The Computer & Internet Lawyer

| August 01, 2002 | COPYRIGHT 2003 Aspen Publishers, Inc. (Hide copyright information)Copyright

In the case of Festo Corp. v. Shoketsu Kinzoku Kogyo Kabushiki Co., Ltd., et al., petitioner Festo Corporation owns two patents for an industrial device. When the patent examiner rejected the initial application for the first patent because of defects in description [35 U. S. C. [section] 112], the application was amended to add the new limitations that the device would contain a pair of one-way sealing rings and that its outer sleeve would be made of a magnetizable material. The second patent also was amended during a reexamination proceeding to add the sealing rings limitation. After Festo began selling its device, respondents (SMC) entered the market with a similar device that uses one two-way sealing ring and a nonmagnetizable sleeve.

Festo filed suit, claiming that SMC's device is so similar that it infringes Festo's patents under the doctrine of equivalents.
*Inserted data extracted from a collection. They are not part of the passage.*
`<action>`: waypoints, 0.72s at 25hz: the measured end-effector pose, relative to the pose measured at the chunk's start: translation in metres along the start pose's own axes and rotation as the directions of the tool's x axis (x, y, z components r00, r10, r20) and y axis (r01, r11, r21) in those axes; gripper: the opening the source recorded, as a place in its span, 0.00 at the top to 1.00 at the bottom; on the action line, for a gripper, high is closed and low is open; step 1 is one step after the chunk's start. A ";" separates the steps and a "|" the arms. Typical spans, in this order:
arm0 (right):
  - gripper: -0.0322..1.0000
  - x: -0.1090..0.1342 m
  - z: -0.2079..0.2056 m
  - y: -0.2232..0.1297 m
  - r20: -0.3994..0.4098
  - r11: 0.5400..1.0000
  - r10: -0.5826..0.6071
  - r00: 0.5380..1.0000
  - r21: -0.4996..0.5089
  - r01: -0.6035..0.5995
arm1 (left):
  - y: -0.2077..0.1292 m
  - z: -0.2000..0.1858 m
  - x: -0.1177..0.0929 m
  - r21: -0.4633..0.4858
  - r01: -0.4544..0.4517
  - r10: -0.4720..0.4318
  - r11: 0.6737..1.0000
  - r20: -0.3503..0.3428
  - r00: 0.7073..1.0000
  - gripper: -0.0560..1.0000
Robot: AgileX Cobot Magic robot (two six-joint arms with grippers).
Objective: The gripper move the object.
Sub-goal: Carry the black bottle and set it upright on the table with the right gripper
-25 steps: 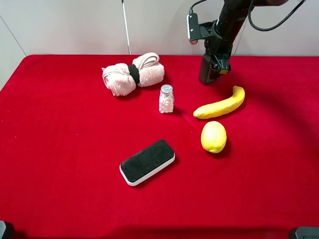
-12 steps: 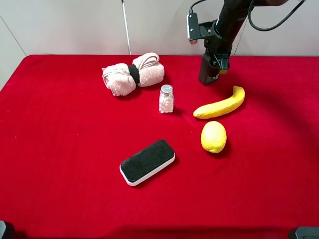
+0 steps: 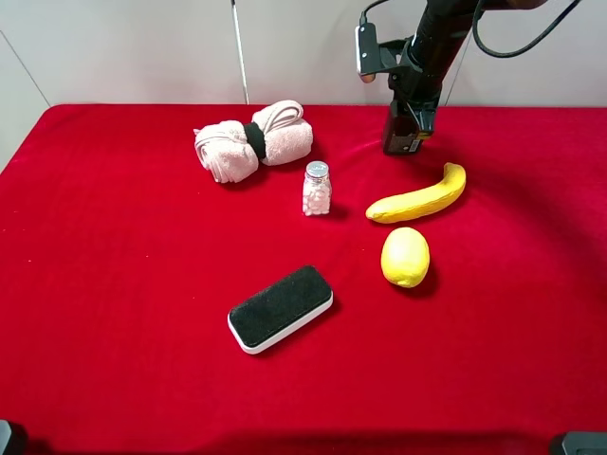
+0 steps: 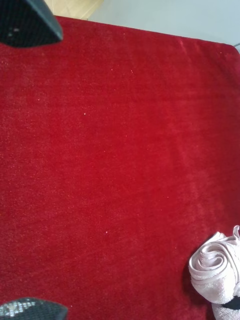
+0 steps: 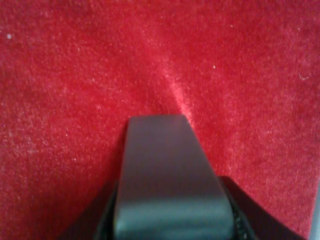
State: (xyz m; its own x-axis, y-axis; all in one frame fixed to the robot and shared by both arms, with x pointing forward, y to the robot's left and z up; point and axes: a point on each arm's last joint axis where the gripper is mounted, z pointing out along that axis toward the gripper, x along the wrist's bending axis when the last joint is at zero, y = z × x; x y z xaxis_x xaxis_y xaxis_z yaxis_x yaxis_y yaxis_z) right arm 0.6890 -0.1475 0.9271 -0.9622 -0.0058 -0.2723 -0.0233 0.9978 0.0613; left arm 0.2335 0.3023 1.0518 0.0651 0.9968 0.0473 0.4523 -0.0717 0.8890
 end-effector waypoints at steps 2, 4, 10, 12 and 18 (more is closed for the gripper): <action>0.66 0.000 0.000 0.000 0.000 1.000 0.000 1.000 0.000 0.000 | 0.000 0.000 0.000 0.000 0.000 0.000 1.000 0.000 1.000 0.01; 0.66 0.000 0.000 0.000 0.000 1.000 0.000 1.000 0.000 0.000 | 0.000 0.000 0.000 0.000 0.000 0.000 1.000 0.000 1.000 0.01; 0.66 0.000 0.000 0.000 0.000 1.000 0.000 1.000 0.000 0.000 | 0.000 0.000 0.000 0.000 0.000 0.000 1.000 0.000 1.000 0.01; 0.66 0.000 0.000 0.000 0.000 1.000 0.000 1.000 0.000 0.000 | 0.000 0.000 0.000 0.000 0.000 0.000 1.000 0.000 1.000 0.01; 0.66 0.000 -0.001 0.000 -0.002 1.000 0.000 1.000 0.001 0.000 | 0.000 0.000 0.000 0.000 0.000 0.000 1.000 0.000 1.000 0.01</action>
State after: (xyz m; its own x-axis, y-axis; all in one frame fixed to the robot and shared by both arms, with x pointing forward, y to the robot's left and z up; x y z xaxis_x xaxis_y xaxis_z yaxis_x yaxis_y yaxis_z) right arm 0.6892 -0.1475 0.9283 -0.9627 -0.0058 -0.2703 -0.0230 0.9979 0.0606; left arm 0.2335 0.3023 1.0518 0.0651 0.9968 0.0473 0.4523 -0.0717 0.8890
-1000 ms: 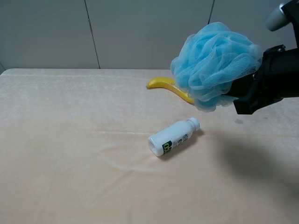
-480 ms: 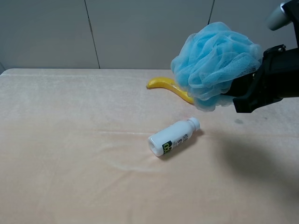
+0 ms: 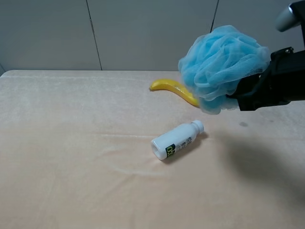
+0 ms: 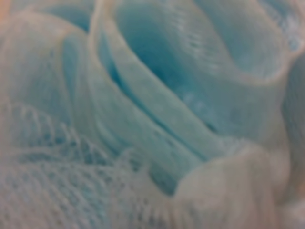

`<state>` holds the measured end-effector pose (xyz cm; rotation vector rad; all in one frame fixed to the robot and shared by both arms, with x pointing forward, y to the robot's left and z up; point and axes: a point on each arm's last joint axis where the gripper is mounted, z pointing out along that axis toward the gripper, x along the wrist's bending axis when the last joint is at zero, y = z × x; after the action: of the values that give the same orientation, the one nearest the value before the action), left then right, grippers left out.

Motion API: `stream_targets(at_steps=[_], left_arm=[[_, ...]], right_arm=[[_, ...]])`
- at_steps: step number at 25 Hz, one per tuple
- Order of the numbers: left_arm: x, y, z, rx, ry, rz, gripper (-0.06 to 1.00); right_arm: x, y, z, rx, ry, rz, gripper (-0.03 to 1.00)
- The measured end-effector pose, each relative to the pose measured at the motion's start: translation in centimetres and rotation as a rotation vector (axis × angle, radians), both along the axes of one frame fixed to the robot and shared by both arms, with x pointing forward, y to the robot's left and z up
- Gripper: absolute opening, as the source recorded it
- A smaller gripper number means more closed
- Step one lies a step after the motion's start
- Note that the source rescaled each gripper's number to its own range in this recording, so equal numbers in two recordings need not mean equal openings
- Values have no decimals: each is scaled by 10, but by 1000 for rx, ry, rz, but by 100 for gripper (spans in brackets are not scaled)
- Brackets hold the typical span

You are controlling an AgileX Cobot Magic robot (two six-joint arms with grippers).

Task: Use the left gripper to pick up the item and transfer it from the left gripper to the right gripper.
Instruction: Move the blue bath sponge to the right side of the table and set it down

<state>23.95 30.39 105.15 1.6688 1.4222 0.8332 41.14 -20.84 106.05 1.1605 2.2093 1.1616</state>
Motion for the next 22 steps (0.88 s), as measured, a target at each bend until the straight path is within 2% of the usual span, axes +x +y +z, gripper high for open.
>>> stream_targets(at_steps=[3,6,9,14,22], left_arm=[[-1,0,0,0,0,153,99],[-3,0,0,-1,-15,289,99],[-6,-1,0,0,-39,378,99],[-7,-1,0,3,-40,421,99],[-7,-1,0,4,-41,423,99]], right_arm=[[-1,-4,-4,-25,46,-41,0],[-2,-9,-10,-93,94,-73,0],[4,-12,-16,-168,162,-110,0],[30,-11,-32,-281,300,-159,0],[94,-34,-54,-311,441,-312,0]])
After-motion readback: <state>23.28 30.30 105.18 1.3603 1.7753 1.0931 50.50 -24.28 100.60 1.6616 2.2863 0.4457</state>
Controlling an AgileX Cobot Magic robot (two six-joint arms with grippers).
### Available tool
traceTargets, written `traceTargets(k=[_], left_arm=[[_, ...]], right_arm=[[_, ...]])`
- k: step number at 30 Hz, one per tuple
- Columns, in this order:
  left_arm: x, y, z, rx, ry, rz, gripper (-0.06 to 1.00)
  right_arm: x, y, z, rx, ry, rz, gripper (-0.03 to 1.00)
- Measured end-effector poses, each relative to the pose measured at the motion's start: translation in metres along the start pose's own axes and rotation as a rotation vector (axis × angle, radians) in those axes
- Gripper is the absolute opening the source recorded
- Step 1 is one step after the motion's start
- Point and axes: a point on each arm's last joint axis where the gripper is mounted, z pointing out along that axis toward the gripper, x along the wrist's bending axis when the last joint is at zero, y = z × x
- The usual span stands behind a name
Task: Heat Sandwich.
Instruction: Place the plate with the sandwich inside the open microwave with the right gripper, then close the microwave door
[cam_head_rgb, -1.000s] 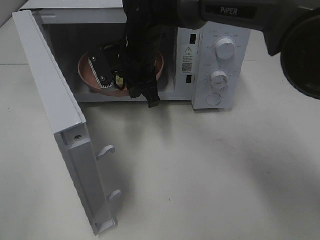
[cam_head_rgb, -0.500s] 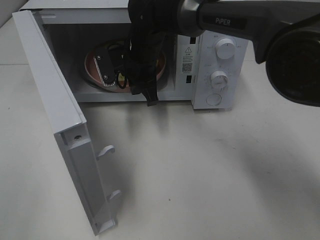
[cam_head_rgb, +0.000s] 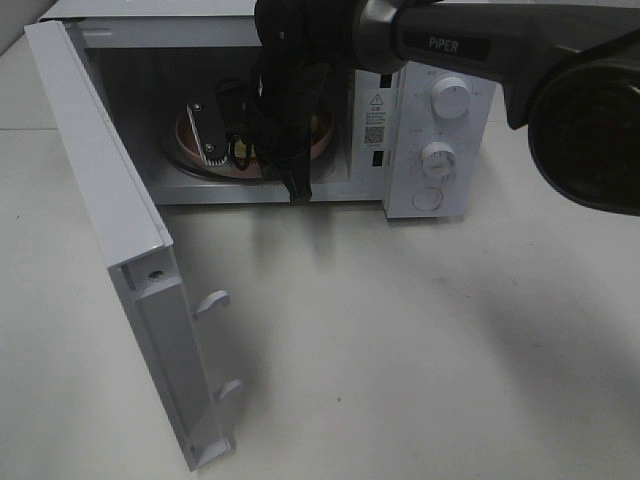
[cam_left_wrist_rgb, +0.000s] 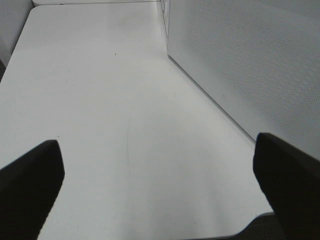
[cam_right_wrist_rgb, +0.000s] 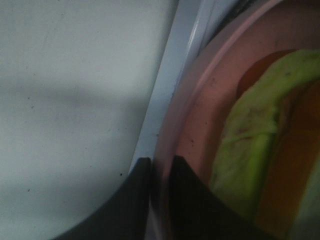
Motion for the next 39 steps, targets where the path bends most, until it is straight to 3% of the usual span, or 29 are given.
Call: traceTargets(k=[2, 3, 5, 7, 8, 9, 10, 13, 27, 39], left_arm=[[0.000, 0.000, 0.000, 0.000, 0.000, 0.000, 0.97], [0.000, 0.000, 0.000, 0.000, 0.000, 0.000, 0.97], [0.000, 0.000, 0.000, 0.000, 0.000, 0.000, 0.97], [0.000, 0.000, 0.000, 0.000, 0.000, 0.000, 0.97], [0.000, 0.000, 0.000, 0.000, 0.000, 0.000, 0.97], [0.000, 0.000, 0.000, 0.000, 0.000, 0.000, 0.97], [0.000, 0.000, 0.000, 0.000, 0.000, 0.000, 0.97], [0.000, 0.000, 0.000, 0.000, 0.000, 0.000, 0.97], [0.000, 0.000, 0.000, 0.000, 0.000, 0.000, 0.97], [0.000, 0.000, 0.000, 0.000, 0.000, 0.000, 0.97]], right_arm=[[0.000, 0.000, 0.000, 0.000, -0.003, 0.007, 0.20], [-0.001, 0.000, 0.000, -0.002, -0.008, 0.022, 0.31], [-0.001, 0.000, 0.000, -0.002, -0.008, 0.045, 0.43], [-0.001, 0.000, 0.000, -0.002, -0.008, 0.055, 0.48], [-0.001, 0.000, 0.000, -0.003, -0.008, 0.082, 0.62], [-0.001, 0.000, 0.000, -0.003, -0.008, 0.095, 0.68], [-0.001, 0.000, 0.000, -0.003, -0.008, 0.095, 0.68], [-0.001, 0.000, -0.001, -0.004, -0.010, 0.118, 0.81], [0.008, -0.005, -0.009, 0.005, -0.016, 0.105, 0.81], [0.025, -0.010, -0.028, -0.040, -0.093, 0.091, 0.78]])
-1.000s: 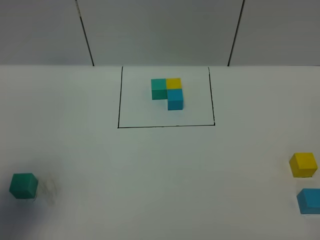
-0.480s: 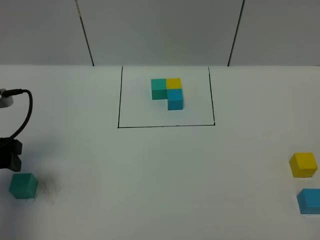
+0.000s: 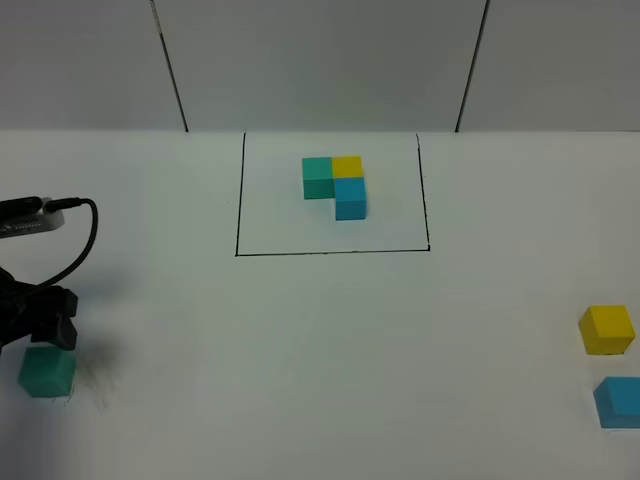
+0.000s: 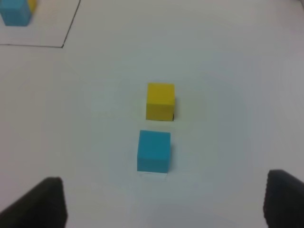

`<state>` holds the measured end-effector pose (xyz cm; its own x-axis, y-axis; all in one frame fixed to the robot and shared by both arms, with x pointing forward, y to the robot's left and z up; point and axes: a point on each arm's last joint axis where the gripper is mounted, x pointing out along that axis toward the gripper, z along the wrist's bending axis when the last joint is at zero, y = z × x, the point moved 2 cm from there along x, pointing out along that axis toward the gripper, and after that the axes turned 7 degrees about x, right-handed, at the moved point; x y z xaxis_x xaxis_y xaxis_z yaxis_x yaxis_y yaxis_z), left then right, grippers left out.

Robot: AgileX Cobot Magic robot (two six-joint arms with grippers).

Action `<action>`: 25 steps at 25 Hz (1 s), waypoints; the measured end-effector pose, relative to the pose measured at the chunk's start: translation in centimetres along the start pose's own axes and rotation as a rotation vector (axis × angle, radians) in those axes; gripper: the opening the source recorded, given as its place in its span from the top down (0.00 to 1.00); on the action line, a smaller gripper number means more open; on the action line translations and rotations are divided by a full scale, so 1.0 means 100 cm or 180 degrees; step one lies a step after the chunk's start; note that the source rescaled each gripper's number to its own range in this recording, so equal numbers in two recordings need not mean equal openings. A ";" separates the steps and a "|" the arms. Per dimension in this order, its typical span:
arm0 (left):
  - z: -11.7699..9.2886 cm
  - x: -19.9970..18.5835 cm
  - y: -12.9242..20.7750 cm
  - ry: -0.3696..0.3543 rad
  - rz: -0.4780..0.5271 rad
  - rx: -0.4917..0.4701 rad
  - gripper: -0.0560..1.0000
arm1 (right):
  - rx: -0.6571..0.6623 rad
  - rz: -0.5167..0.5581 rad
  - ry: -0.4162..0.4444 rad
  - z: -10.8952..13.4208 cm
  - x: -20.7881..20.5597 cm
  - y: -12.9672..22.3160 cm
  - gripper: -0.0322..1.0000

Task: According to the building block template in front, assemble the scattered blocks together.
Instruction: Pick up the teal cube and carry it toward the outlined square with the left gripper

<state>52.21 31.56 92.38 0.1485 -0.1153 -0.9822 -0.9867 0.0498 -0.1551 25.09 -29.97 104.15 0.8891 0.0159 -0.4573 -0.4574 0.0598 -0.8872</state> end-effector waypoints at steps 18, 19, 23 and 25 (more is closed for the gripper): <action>0.005 0.024 0.000 -0.0029 0.0186 0.0037 0.36 | 0.0000 0.0000 0.0000 0.000 0.000 0.000 0.28; 0.006 0.024 0.000 -0.0038 0.0189 0.0048 0.36 | 0.0000 0.0000 0.0000 0.000 0.000 0.000 0.28; 0.006 0.024 0.000 -0.0059 0.0199 0.0071 0.43 | 0.0000 0.0000 0.0000 0.000 0.000 0.000 0.28; 0.006 0.024 0.000 -0.0060 0.0199 0.0072 0.46 | 0.0000 0.0000 0.0000 0.000 0.000 0.000 0.28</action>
<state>52.59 31.92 89.93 0.0881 -0.0925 -0.9918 -0.9923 0.0788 -0.0954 25.09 -29.97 104.15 0.8891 0.0159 -0.4573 -0.4574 0.0598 -0.8872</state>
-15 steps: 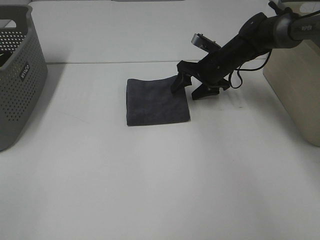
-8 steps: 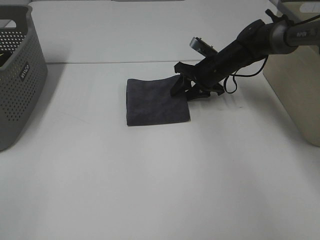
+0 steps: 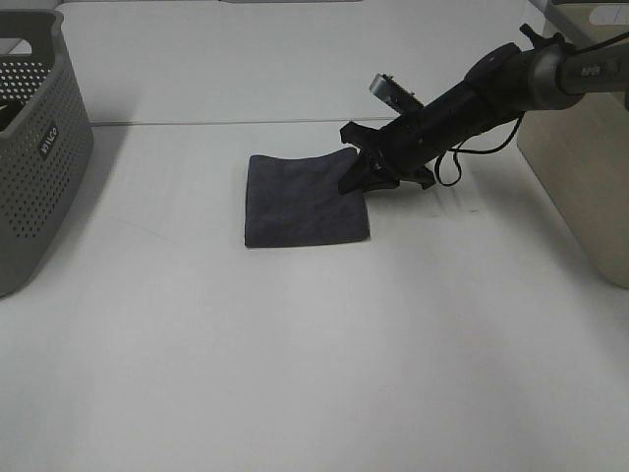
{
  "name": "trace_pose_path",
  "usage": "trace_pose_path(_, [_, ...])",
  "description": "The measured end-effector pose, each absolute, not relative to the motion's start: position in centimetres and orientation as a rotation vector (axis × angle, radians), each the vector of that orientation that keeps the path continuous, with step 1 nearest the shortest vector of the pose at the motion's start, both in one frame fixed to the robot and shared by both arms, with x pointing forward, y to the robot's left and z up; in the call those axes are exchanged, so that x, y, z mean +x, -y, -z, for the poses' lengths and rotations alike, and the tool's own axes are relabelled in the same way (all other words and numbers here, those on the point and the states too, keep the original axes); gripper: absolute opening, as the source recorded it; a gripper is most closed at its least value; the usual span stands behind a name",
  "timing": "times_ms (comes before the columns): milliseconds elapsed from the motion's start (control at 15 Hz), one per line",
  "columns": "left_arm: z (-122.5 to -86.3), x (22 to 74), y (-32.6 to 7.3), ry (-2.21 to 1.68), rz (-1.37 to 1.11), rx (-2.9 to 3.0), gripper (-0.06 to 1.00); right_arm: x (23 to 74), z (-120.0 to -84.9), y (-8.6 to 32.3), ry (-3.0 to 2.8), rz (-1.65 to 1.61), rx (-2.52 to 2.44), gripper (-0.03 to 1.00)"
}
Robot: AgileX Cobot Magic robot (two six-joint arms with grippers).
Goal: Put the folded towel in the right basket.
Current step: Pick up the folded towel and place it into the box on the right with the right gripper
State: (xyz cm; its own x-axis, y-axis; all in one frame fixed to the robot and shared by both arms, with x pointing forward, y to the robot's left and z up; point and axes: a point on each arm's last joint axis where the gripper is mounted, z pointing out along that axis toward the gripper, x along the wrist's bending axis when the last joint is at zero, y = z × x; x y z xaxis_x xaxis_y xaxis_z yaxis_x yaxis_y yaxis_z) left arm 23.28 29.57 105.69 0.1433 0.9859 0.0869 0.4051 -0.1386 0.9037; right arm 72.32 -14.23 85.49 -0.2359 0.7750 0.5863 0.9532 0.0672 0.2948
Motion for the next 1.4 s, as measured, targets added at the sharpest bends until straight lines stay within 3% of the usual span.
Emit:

The district court ruled for Festo, rejecting SMC's argument that the prosecution history estopped Festo from saying that SMC's device is equivalent. A Federal Circuit panel initially affirmed, but the Supreme Court granted certiorari, vacated, and remanded in light of Warner-Jenkinson Co. v. Hilton Davis Chemical Co. [520 U.S. 17, 29], which had acknowledged that competitors may rely on the prosecution history to estop the patentee from recapturing subject matter surrendered by amendment as a condition of obtaining the patent.

On remand, the en banc Federal Circuit reversed, holding that prosecution history estoppel applied. The court ruled that estoppel …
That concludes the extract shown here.